El trayecto hasta el centro urbano fue corto. El coche avanzaba siseando sobre el asfalto liso y empapado. Al cabo de poco menos de un kilómetro, vi dos edificios de apariencia pulcra, nuevos los dos, con grandes céspedes: la comisaría y el cuartel de los bomberos. Los dos se alzaban aislados, tras un gran parterre con una estatua. Buena arquitectura oficial, que indicaba un presupuesto generoso. Las calzadas estaban bien asfaltadas, las aceras eran de losas rojizas.
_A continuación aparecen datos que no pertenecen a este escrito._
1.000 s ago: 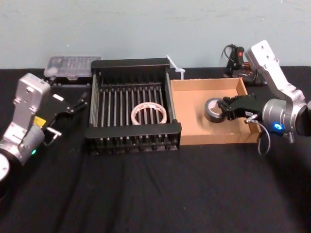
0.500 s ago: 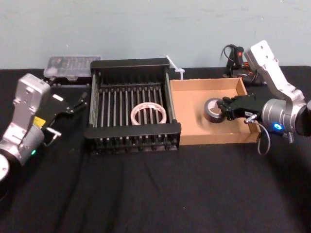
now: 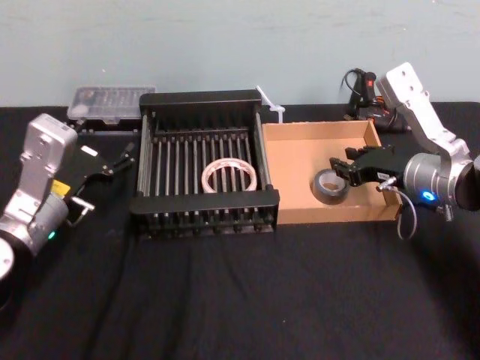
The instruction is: Pick up the white tape and place it into the black box , Pick up the silver tape and place it into the brown box.
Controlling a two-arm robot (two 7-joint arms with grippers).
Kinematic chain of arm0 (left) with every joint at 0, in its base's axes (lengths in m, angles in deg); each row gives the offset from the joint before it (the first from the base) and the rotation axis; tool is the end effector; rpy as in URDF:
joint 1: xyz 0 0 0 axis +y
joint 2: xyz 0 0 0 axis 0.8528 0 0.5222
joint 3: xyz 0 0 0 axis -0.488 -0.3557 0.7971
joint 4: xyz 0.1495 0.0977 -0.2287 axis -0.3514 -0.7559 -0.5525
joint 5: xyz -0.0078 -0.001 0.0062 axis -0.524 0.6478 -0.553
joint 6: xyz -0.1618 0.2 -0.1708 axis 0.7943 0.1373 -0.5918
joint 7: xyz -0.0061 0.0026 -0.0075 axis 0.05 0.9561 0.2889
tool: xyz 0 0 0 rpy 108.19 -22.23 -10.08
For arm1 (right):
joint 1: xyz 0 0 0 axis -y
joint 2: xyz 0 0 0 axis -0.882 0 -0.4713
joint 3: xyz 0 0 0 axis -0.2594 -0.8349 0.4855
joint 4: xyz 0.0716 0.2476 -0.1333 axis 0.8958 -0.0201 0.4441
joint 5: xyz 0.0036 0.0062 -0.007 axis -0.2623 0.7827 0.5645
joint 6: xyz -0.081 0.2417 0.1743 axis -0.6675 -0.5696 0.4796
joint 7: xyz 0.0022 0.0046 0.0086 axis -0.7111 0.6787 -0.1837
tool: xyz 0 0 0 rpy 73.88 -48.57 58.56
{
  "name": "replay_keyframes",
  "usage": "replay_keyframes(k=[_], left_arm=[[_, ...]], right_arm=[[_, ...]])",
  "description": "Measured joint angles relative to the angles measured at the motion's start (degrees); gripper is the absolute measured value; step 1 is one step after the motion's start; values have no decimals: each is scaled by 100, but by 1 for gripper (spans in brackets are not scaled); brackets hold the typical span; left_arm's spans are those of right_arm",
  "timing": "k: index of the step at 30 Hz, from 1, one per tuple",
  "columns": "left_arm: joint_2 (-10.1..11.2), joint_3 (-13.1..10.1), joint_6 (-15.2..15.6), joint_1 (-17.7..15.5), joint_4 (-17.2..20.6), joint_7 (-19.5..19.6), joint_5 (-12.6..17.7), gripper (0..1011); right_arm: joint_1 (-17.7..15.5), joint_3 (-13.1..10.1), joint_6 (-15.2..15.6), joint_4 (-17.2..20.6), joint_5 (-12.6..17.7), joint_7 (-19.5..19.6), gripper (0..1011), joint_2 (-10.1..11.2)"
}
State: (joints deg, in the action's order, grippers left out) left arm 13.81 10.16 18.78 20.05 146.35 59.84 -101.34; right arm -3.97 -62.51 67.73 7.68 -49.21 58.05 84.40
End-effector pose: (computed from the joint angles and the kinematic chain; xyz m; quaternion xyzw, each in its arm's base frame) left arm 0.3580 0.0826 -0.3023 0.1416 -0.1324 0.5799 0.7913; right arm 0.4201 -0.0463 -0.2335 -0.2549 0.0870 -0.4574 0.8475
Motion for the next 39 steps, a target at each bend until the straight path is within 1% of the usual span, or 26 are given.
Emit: replay_keyframes(k=[1,2,3,4,7,8,9,10,11,12,15,16,17,18,22,32,34,35,38,39], left_arm=[[0,0,0,0,0,0,0,1001],[0,0,0,0,1,0,0,1001],[0,0,0,0,0,0,0,1001],[0,0,0,0,0,0,0,1001],[0,0,0,0,0,0,0,1001],[0,0,0,0,0,0,0,1001],[0,0,0,0,0,0,0,1001],[0,0,0,0,0,0,0,1001],[0,0,0,0,1,0,0,1002],[0,0,0,0,0,0,0,1001],[0,0,0,0,0,0,0,1001],[0,0,0,0,0,0,0,1001],[0,0,0,0,0,0,0,1001],[0,0,0,0,0,0,0,1001],[0,0,0,0,0,0,0,1002],[0,0,0,0,0,0,0,1001],[0,0,0,0,0,0,0,1001],[0,0,0,0,0,0,0,1001],[0,0,0,0,1,0,0,1001],[0,0,0,0,1,0,0,1001]], right_arm=[[0,0,-1,0,1,0,403,0],[0,0,-1,1,2,-1,436,1],[0,0,-1,2,2,-1,436,1],[0,0,-1,2,2,-2,503,1],[0,0,-1,3,2,-3,578,1],[0,0,-1,3,2,-4,634,1],[0,0,-1,3,2,-4,634,1],[0,0,-1,3,2,-4,684,1],[0,0,-1,3,2,-4,703,1],[0,0,-1,3,2,-4,760,1],[0,0,-1,3,2,-4,816,1],[0,0,-1,3,2,-4,868,1],[0,0,-1,3,2,-4,889,1],[0,0,-1,3,2,-4,937,1],[0,0,-1,3,2,-4,1002,1],[0,0,-1,3,2,-4,1002,1],[-62,-79,-52,54,-27,43,1002,-22],[-62,-79,-52,54,-27,43,1002,-22],[-216,-214,-240,230,-112,255,1002,-58],[-308,-276,-359,332,-183,388,1002,-70]])
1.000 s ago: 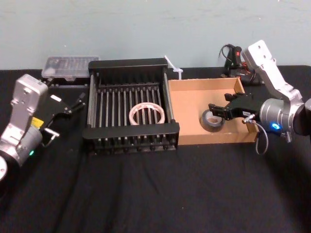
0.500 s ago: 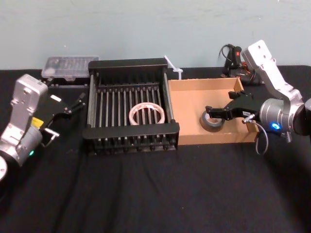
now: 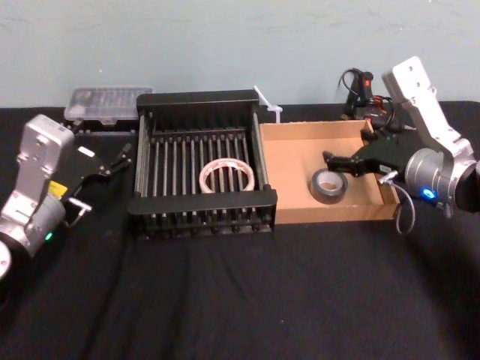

Trescientos metros al sur, la torre de una iglesia de un blanco cegador se elevaba tras una pequeña agrupación de edificios. Mástiles con banderas, toldos, manos de pintura recientes, verdes parterres. Todo ello refrescado por una lluvia copiosa, que desprendía vaho y una densa atmósfera bajo el calor. Una población próspera. Erigida, suponía, gracias a los buenos réditos de la agricultura y a los fuertes impuestos que pagaban los residentes que todos los días iban a trabajar a Atlanta.

Stevenson seguía vigilándome cuando el coche redujo la velocidad para torcer por el acceso a la comisaría. Un acceso que trazaba un ancho semicírculo. Un cartel bajo en un muro de piedra rezaba: COMISARÍA DE MARGRAVE. Me pregunté si tenía que preocuparme. Estaba detenido. En un pueblo en el que nunca antes había estado. Por asesinato, o eso parecía. Pero yo sabía dos cosas. Primero, no iban a poder demostrar que algo había sucedido si en realidad no había sucedido. Y segundo, yo no había matado a nadie.

Por lo menos en ese pueblo. Y, en todo caso, desde hacía mucho.